José Roberto Ceolin Epstein, 40 anos, é superintendente regional da Corsan desde 1º de abril de 2015. Formado em Engenharia Elétrica pela Universidade Federal de Santa Maria (UFSM), começou as atividades na Companhia em 2008, após ter prestado concurso público para atuar como engenheiro. Em 2011, assumiu o cargo de coordenador operacional em Santa Maria e, em 2013, de superintendente adjunto. 

Em entrevista ao Diário, ele fala dos serviços prestados ao município e sobre o futuro da Companhia vendida por meio de um leilão, na última terça-feira. Confira:

Diário de Santa Maria – Quantos funcionários a Corsan emprega em Santa Maria?

José Epstein – Funcionários próprios da empresa são 218, divididos nos mais diversos cargos, gerenciais, operacionais e técnicos.

Diário – E dispostos em diferentes unidades, correto?

Epstein– Sim. Possuímos duas unidades de atendimento comercial em Santa Maria, uma em Camobi e outra no Centro. Além disso, temos a Superintendência Regional, que fica em Santa Maria, que é responsável pelo atendimento de 30 cidades da região central do Estado.

Diário – O senhor pode reiterar os serviços prestados pela Companhia na cidade?

Epstein – A Corsan é responsável pela captação, tratamento, distribuição de água tratada e coleta e tratamento de esgoto em Santa Maria. Serviços operacionais e de obras para viabilizarem essas atividades principais são também realizadas parte pelas equipes da Corsan e parte com apoio de empresas terceirizadas, além das atividades comerciais e de atendimento aos clientes.

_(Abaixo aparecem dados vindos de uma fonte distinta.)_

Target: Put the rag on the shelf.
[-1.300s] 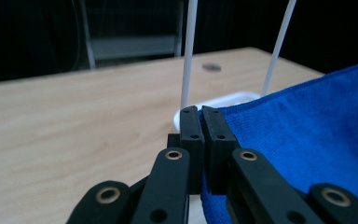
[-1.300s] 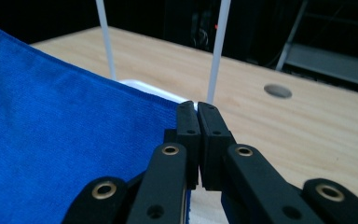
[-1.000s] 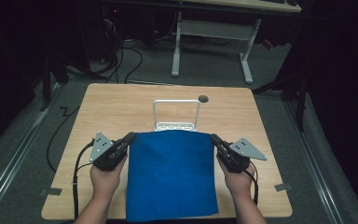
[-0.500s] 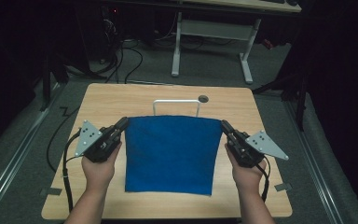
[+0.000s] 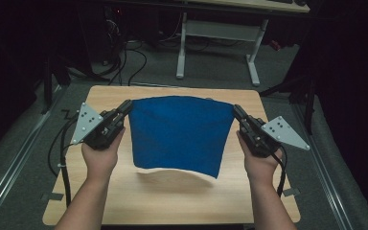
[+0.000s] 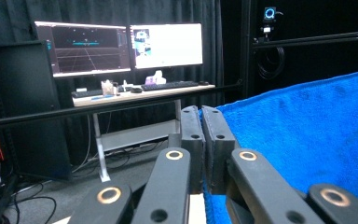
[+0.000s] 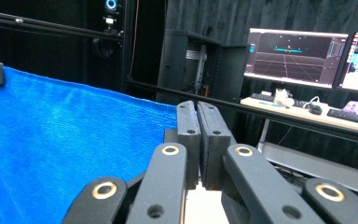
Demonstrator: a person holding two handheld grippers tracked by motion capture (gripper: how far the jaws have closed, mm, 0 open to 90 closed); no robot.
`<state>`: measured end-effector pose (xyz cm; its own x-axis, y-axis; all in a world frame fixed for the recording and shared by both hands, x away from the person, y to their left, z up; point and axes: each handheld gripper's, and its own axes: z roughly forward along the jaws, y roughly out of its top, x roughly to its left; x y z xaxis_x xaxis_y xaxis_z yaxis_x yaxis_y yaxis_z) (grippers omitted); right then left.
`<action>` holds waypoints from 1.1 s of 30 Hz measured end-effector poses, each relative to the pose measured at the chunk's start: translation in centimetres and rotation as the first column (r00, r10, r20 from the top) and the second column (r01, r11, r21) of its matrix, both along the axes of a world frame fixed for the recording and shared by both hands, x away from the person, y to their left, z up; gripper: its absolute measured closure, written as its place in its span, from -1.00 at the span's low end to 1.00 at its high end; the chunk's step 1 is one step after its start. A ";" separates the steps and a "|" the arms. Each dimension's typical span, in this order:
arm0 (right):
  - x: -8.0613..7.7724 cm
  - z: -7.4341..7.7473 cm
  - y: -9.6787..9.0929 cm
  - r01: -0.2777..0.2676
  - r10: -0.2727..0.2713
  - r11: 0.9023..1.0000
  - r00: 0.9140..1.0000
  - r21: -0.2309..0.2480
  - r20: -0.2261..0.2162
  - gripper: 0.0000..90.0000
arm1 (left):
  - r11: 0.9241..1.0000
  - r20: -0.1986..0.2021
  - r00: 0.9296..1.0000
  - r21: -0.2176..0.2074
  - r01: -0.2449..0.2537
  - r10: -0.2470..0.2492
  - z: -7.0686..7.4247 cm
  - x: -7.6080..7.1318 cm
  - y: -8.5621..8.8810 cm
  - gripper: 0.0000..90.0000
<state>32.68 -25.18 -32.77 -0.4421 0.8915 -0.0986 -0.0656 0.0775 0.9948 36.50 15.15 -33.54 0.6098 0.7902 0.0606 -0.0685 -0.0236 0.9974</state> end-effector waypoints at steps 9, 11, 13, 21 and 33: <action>2.2 0.6 -1.2 0.020 -0.019 1.000 0.999 0.016 -0.050 0.99 | 0.997 0.002 0.999 0.068 -0.036 0.036 0.9 2.6 -0.5 0.97; 3.2 0.7 -1.3 0.039 -0.038 0.999 0.998 0.016 -0.057 0.99 | 0.995 0.004 0.999 0.091 -0.049 0.049 1.0 3.4 -1.0 0.97; 3.6 0.8 -1.4 0.045 -0.044 0.999 0.997 0.015 -0.063 0.99 | 0.992 -0.009 0.998 0.111 -0.056 0.057 1.1 4.4 -1.4 0.97; 7.7 1.2 -1.6 0.092 -0.090 0.996 0.991 0.010 -0.099 0.99 | 0.983 -0.039 0.995 0.162 -0.088 0.096 0.9 8.0 -2.5 0.97; 12.8 0.9 -1.6 0.133 -0.132 0.991 0.981 0.002 -0.142 0.99 | 0.964 -0.081 0.988 0.240 -0.111 0.134 0.6 13.1 -3.4 0.97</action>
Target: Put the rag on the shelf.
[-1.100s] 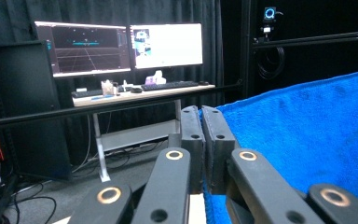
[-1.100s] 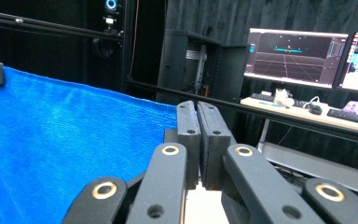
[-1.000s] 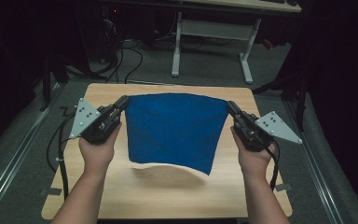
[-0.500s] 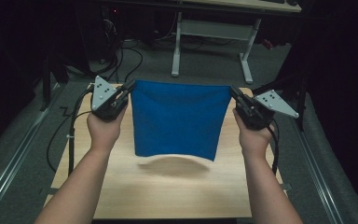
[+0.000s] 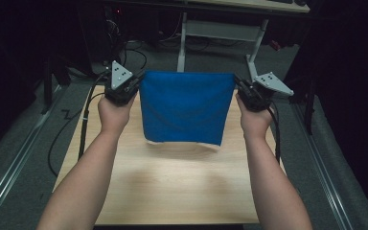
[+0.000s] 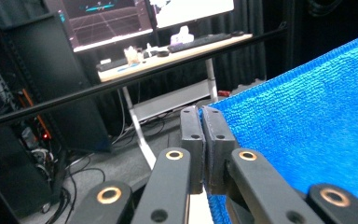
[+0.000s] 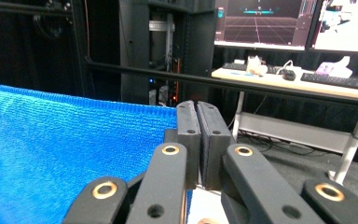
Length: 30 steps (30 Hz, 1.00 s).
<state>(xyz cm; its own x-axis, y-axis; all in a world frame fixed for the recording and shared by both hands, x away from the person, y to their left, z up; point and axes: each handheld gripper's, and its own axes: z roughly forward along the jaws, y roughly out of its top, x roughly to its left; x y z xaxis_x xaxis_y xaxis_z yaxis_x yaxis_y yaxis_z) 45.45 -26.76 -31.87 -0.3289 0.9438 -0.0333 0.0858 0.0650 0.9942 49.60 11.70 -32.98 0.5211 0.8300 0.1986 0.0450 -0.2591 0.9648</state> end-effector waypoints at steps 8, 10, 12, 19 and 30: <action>3.9 -2.2 0.5 0.016 -0.020 0.999 0.996 -0.046 -0.086 0.99 | 0.999 -0.113 0.993 0.021 -0.024 0.027 -2.6 2.9 -0.3 0.97; 4.7 -3.0 0.5 0.016 -0.025 0.997 0.993 -0.074 -0.118 0.99 | 0.999 -0.153 0.988 0.017 -0.029 0.031 -3.5 3.4 -0.4 0.97; 5.2 -3.9 0.6 0.016 -0.030 0.996 0.988 -0.092 -0.150 0.99 | 0.999 -0.186 0.982 0.026 -0.025 0.029 -4.6 3.6 -0.5 0.97; 5.6 -7.7 0.5 -0.003 -0.025 0.994 0.968 -0.107 -0.251 0.98 | 0.999 -0.283 0.959 0.035 0.013 -0.003 -8.4 3.5 -0.2 0.97; 4.6 -12.2 0.8 -0.050 0.025 0.997 0.941 -0.064 -0.339 0.98 | 0.998 -0.359 0.932 0.002 0.056 -0.051 -12.4 2.3 0.0 0.96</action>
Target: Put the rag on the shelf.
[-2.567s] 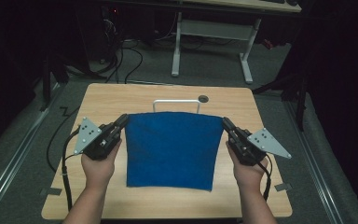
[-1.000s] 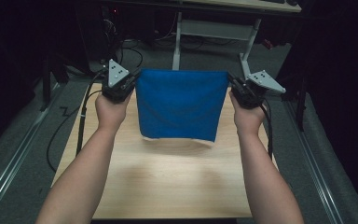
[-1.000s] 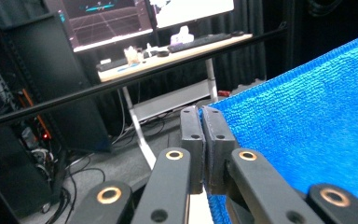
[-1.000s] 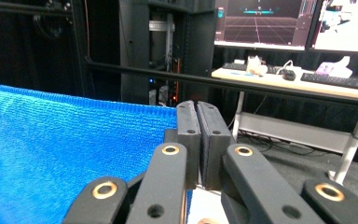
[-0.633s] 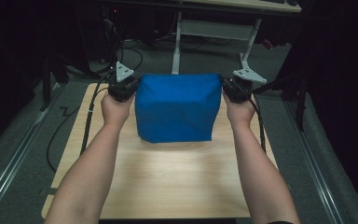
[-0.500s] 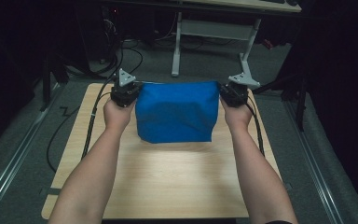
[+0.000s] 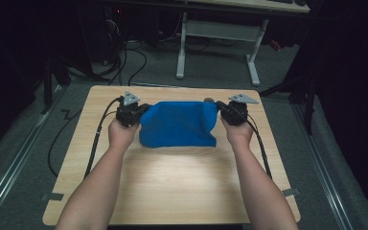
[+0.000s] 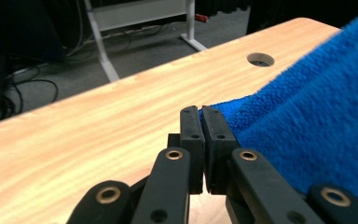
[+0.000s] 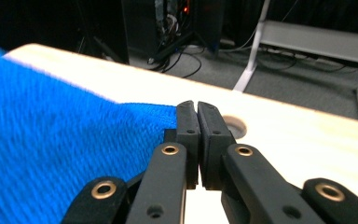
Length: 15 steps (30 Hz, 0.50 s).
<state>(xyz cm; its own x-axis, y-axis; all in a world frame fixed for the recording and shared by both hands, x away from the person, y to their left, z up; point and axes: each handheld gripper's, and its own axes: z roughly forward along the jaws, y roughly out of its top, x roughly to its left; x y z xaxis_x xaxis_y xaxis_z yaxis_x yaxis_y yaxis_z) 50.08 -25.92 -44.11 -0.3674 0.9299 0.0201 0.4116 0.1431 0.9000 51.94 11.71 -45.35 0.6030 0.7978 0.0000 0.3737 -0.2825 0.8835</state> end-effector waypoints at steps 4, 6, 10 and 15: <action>-0.2 -1.0 0.6 -0.019 0.018 1.000 1.000 -0.016 -0.020 0.98 | 1.000 -0.006 1.000 -0.002 0.015 -0.015 -0.6 -0.3 -0.2 0.96; -0.3 -1.3 1.1 -0.028 0.027 0.999 0.999 -0.026 -0.025 0.98 | 1.000 -0.014 1.000 -0.010 0.020 -0.020 -1.0 -0.4 -0.2 0.96; -0.4 -1.7 1.7 -0.037 0.036 0.999 0.999 -0.033 -0.034 0.98 | 0.999 -0.030 0.999 -0.017 0.027 -0.027 -1.8 -0.6 -0.1 0.96; -0.4 -2.5 1.9 -0.039 0.037 0.999 0.998 -0.030 -0.045 0.98 | 0.999 -0.053 0.998 -0.022 0.035 -0.036 -3.0 -0.9 -0.1 0.96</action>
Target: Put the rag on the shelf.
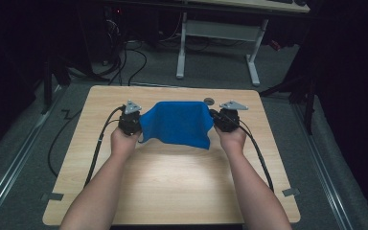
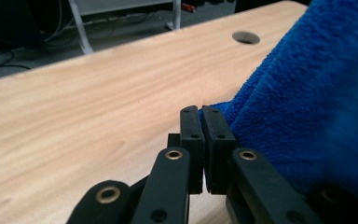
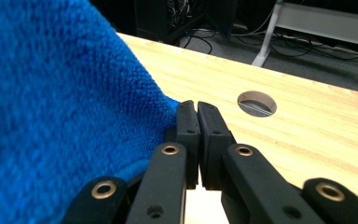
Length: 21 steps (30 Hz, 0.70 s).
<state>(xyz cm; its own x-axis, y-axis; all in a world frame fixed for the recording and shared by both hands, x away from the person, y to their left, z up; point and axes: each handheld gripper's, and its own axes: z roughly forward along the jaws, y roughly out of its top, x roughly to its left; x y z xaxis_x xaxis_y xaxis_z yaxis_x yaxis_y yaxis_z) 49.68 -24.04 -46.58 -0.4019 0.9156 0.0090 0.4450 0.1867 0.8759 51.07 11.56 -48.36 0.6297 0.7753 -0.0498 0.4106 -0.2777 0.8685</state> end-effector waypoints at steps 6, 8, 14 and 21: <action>-0.1 -1.1 -0.3 0.013 -0.013 1.000 0.999 0.004 -0.034 0.98 | 1.000 -0.017 1.000 0.002 0.005 -0.005 -0.9 -0.3 -0.1 0.96; 0.0 -1.2 -0.2 0.011 -0.011 1.000 0.999 0.002 -0.037 0.98 | 1.000 -0.022 1.000 0.003 0.012 -0.012 -1.2 -0.5 -0.1 0.96; 0.2 -1.7 0.1 0.007 -0.007 1.000 0.999 0.004 -0.047 0.98 | 1.000 -0.030 0.999 0.006 0.014 -0.014 -1.7 -0.8 0.0 0.96; 0.4 -2.7 0.4 0.008 -0.008 1.000 0.996 0.007 -0.084 0.97 | 1.000 -0.041 0.999 0.005 0.009 -0.009 -2.2 -1.0 0.4 0.96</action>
<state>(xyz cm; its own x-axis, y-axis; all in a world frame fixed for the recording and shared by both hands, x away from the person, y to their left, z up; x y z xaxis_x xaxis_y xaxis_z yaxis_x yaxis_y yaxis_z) 50.07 -23.67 -49.33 -0.3921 0.9186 0.0493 0.5184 0.1763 0.8368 50.07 11.95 -50.61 0.6342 0.7698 -0.0717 0.4431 -0.2859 0.8497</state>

Diário – Quais as principais obras em andamento?

Epstein – As principais obras em andamento são relacionadas à ampliação da Estação de Tratamento de Esgoto da Lorenzi, que permitirá que a cidade possa atingir índices superiores a 85% de tratamento do esgoto gerado em Santa Maria, além de obras de expansão do sistema de esgotamento sanitário nos bairros Camobi, Dom Antônio Reis, Tomazeti, Pinheiro Machado e no Residencial Lopes. No que tange ao abastecimento de água, a obra da nova adutora para ampliação ao abastecimento de Camobi  a partir do reservatório no Bairro Cerrito, ao longo da Avenida Osvaldo Cruz. Também temos o programa de regularização de abastecimento de água em áreas irregulares, Água Vida e Cidadania, para mais de 600 famílias.

Diário – E a médio e a longo prazo, o que está previsto?

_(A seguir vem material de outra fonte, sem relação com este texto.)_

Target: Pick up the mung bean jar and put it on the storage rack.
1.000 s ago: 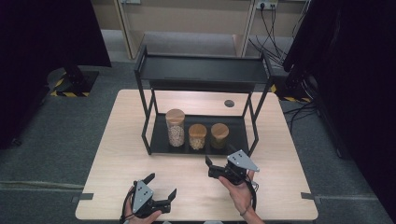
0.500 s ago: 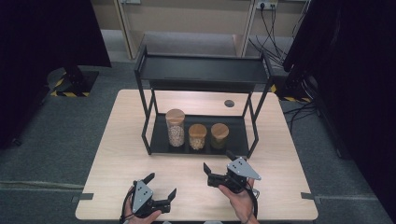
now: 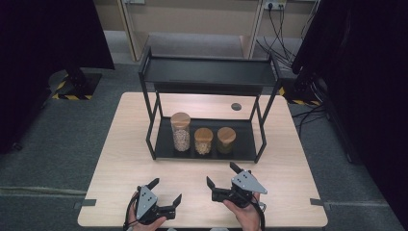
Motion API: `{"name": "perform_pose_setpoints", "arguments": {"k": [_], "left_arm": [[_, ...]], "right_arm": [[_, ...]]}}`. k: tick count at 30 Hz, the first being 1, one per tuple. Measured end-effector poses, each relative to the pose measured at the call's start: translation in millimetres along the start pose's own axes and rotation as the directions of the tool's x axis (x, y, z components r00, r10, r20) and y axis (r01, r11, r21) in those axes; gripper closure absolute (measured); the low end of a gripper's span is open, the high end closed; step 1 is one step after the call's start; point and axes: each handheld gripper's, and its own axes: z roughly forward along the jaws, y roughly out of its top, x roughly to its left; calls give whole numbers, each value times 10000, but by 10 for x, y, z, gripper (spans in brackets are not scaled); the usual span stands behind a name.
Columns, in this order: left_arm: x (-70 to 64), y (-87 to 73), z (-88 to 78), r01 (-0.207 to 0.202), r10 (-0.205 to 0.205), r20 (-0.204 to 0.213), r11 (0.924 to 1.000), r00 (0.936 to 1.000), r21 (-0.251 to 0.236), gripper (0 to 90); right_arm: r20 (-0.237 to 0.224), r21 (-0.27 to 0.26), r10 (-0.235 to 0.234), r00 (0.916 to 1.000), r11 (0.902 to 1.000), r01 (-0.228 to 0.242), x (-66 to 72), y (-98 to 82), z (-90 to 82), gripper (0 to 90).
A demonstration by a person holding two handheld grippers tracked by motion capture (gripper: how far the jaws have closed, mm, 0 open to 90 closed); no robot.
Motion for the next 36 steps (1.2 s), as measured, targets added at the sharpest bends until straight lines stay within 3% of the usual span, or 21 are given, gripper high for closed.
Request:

Epstein – Estão definidas no capex de investimentos como principais, a nova adutora de água bruta com valor estimado em R$ 65 milhões, além de novos reservatórios nos bairros  Camobi e Boi Morto. Quanto à água, são obras de ampliação de esgoto para fins de atingir o marco de universalização, em especial nos bairros Campestre do Menino Deus, Dores, Km 3 e São José.

Diário – Lembrando que contrato com a prefeitura é até 2062.

Epstein – O contrato não sofre qualquer alteração, sendo todos compromissos firmados mantidos.

Diário– E sua atuação enquanto superintendente como fica a partir do leilão?

Epstein– De momento, até a transição (que em março deve estar concluída), a gestão continua da mesma maneira que a empresa adota, respondendo pelas atividades das 30 cidades da Regional Central.

Diário – Qual o seu posicionamento diante da venda companhia a partir de um leilão com única compradora?

Epstein – Trata-se de uma decisão do acionista majoritária. No caso, o Estado do Rio Grande do Sul, que optou por esta modalidade para capitalizar recursos com objetivo de buscar o atendimento aos compromissos do Novo Marco Regulatório.